Cohen & Grigsby’s Non-Compete Covenant and Trade Secret attorneys provide representation to companies and individuals involved in disputes concerning the hiring of competitor’s employees and the protection, use and ownership of competitive intelligence.

Our litigators have experience in both the prosecution and defense of litigation matters arising between business rivals in jurisdictions throughout the U.S., including claims involving the violation of restrictive covenants, misappropriation of trade secrets, theft of electronic data, and breach of fiduciary duty. Our attorneys have represented clients in a wide variety of industries, ranging from start-up software companies to Fortune 500 manufacturing corporations.

We also frequently counsel clients on methods of protecting their competitive intelligence, eliminating or limiting potential liability when hiring their competitors’ employees, and negotiating creative and practical resolutions of disputes as an alternative to litigation where appropriate.

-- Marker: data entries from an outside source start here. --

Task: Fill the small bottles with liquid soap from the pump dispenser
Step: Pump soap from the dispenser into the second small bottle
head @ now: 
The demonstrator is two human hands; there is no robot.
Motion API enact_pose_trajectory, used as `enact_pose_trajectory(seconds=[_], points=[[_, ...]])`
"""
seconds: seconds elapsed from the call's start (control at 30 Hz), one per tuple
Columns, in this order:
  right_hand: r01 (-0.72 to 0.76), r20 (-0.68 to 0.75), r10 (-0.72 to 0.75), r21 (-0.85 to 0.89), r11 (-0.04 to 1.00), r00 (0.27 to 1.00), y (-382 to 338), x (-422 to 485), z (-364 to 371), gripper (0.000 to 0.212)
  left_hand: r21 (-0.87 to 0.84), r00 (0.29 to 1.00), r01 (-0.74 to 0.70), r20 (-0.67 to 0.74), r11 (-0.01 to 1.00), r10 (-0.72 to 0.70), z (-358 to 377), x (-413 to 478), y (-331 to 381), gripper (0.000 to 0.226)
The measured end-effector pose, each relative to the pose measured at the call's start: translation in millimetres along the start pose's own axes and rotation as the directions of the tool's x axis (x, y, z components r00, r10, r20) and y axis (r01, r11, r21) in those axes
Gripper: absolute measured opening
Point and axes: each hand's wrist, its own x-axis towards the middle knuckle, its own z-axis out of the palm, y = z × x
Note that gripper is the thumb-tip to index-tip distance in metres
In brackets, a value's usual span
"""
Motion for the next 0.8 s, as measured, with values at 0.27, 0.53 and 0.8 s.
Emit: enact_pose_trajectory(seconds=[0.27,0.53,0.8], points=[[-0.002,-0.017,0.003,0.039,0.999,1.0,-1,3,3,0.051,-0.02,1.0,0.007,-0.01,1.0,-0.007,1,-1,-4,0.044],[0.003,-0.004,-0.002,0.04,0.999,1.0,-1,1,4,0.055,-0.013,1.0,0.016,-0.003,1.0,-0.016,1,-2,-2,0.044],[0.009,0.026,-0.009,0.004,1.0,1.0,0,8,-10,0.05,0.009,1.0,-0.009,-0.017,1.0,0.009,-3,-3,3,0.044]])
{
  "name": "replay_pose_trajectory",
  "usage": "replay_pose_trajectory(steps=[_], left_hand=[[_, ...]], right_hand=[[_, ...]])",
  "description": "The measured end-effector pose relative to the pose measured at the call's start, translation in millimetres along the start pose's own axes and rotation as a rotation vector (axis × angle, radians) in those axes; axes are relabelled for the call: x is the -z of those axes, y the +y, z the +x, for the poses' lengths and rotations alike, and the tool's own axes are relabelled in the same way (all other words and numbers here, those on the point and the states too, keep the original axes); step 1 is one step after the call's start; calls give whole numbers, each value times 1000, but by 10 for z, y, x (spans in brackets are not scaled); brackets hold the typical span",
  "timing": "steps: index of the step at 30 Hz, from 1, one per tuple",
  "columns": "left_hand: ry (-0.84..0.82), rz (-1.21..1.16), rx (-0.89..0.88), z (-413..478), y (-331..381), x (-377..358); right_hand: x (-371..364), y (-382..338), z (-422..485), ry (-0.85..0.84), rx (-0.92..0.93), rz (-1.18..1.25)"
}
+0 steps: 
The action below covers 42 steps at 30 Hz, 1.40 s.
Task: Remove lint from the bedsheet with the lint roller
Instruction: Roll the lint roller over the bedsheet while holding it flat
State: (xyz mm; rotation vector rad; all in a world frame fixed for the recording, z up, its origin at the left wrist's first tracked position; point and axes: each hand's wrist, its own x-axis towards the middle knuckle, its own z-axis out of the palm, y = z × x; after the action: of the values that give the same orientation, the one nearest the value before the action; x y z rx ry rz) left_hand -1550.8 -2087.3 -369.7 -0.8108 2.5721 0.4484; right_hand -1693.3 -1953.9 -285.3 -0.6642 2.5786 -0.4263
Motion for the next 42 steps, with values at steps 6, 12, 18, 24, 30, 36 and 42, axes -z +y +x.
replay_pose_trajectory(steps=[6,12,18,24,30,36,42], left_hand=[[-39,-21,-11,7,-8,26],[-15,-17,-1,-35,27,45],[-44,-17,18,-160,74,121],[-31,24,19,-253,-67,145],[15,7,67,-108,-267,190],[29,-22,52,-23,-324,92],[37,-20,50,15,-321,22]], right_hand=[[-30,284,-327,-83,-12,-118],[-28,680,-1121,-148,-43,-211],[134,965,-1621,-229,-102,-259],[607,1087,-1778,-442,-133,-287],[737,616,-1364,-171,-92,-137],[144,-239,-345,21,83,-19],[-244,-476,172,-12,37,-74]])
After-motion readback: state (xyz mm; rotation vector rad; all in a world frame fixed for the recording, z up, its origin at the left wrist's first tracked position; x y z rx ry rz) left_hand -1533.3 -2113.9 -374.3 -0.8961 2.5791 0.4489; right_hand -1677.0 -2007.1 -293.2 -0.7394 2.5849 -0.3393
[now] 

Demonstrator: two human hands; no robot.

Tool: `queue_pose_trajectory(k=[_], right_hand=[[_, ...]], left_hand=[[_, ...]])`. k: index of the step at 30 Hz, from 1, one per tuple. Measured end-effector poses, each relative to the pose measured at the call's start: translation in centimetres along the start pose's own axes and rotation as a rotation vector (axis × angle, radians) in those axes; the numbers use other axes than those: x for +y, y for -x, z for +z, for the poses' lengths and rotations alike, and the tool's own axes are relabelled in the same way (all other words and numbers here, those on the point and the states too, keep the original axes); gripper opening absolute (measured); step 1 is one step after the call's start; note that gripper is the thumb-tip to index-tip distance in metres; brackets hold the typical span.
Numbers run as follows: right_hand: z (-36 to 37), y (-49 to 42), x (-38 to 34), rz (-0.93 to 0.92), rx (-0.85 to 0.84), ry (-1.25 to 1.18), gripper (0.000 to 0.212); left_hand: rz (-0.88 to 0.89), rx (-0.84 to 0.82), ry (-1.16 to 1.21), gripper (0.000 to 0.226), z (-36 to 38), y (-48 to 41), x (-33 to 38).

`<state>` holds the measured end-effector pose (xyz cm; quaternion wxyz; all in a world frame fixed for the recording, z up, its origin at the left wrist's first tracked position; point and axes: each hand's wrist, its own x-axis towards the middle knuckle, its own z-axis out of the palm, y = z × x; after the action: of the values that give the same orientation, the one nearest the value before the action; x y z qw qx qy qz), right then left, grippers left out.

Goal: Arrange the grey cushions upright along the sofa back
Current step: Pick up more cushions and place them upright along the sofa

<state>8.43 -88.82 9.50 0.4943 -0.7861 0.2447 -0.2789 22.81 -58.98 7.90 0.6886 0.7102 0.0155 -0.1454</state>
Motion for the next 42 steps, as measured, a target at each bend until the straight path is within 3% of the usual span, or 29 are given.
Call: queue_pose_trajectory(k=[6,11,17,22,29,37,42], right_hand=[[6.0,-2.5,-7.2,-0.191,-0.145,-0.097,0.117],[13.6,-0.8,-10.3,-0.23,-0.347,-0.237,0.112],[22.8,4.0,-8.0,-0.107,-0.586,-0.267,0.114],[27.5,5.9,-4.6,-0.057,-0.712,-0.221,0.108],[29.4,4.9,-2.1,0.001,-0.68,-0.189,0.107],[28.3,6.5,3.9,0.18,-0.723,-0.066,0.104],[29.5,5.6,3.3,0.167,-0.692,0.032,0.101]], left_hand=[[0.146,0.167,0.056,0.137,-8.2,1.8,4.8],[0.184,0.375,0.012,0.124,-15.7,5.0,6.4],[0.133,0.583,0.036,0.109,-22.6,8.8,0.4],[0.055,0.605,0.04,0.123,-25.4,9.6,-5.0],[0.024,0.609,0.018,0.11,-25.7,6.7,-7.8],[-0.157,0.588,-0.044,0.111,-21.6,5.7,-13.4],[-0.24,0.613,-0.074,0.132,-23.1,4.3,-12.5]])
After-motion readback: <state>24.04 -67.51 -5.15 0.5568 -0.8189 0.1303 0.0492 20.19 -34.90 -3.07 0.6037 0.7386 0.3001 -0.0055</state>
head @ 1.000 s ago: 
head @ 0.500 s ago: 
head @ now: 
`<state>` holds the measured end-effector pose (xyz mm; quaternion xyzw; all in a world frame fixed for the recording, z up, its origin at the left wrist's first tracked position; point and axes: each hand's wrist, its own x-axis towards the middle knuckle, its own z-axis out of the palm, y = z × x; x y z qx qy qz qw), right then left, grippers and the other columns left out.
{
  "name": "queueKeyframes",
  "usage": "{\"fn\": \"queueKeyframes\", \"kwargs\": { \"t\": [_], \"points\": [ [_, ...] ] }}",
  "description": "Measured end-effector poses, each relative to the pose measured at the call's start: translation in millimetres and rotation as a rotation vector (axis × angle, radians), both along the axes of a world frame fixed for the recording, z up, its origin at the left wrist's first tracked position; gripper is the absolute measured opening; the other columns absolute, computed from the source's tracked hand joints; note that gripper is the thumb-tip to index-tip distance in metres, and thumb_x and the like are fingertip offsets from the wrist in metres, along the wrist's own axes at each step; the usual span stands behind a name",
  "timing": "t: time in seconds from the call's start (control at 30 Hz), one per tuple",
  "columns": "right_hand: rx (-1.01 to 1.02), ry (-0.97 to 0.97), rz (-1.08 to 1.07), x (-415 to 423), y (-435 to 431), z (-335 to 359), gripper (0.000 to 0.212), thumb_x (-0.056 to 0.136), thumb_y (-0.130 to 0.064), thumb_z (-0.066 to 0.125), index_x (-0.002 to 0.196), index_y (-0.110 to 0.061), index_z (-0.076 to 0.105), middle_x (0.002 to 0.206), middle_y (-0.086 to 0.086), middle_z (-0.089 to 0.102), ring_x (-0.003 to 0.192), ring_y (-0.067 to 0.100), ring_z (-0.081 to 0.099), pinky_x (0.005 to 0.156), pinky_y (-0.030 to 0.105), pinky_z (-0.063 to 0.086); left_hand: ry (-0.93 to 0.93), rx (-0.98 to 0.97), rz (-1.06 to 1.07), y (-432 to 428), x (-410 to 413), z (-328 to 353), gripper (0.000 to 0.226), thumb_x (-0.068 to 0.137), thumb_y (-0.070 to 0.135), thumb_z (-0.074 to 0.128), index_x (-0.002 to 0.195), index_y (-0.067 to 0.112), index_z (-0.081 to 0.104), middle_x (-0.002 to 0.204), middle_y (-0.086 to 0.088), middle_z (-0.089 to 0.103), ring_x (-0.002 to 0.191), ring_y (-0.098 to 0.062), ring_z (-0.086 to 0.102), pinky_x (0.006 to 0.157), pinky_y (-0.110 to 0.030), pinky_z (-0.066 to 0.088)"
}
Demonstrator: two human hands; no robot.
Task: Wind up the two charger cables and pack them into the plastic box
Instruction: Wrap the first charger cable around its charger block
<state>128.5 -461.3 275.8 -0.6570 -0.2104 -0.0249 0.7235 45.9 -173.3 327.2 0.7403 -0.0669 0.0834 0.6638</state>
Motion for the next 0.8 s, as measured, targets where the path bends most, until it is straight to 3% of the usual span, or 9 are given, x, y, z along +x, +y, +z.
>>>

Select Recent Representative Cases

  • When a key executive of one of our corporate clients resigned to accept a job as the top executive of the company’s largest competitor in violation of a non-compete agreement, we immediately initiated litigation that resulted in the entry of a consent order preventing the defendant from pursuing employment within our client’s industry for 18 months.
  • Our clients, founders of a start-up software development company, were sued by a large publicly held corporation that claimed that our clients had misappropriated the idea for their software and were violating non-competition covenants entered into while they were employees of the plaintiff. We successfully defended a preliminary injunction motion that would have shut down our clients’ business and later won a judgment against the plaintiff for conversion of funds belonging to our clients.
  • Two employees of a computer staffing and consulting client left to form a competing business, violating their non-compete agreements and taking with them confidential commercial information. We obtained a preliminary injunction, upheld on appeal, restricting the defendants’ activities.
  • The district sales manager of a manufacturing client resigned to work for a competitor and immediately began soliciting our client’s customers in the Western United States. We brought suit against the former manager and his new employer and obtained a favorable settlement that protected our client’s commercial interests.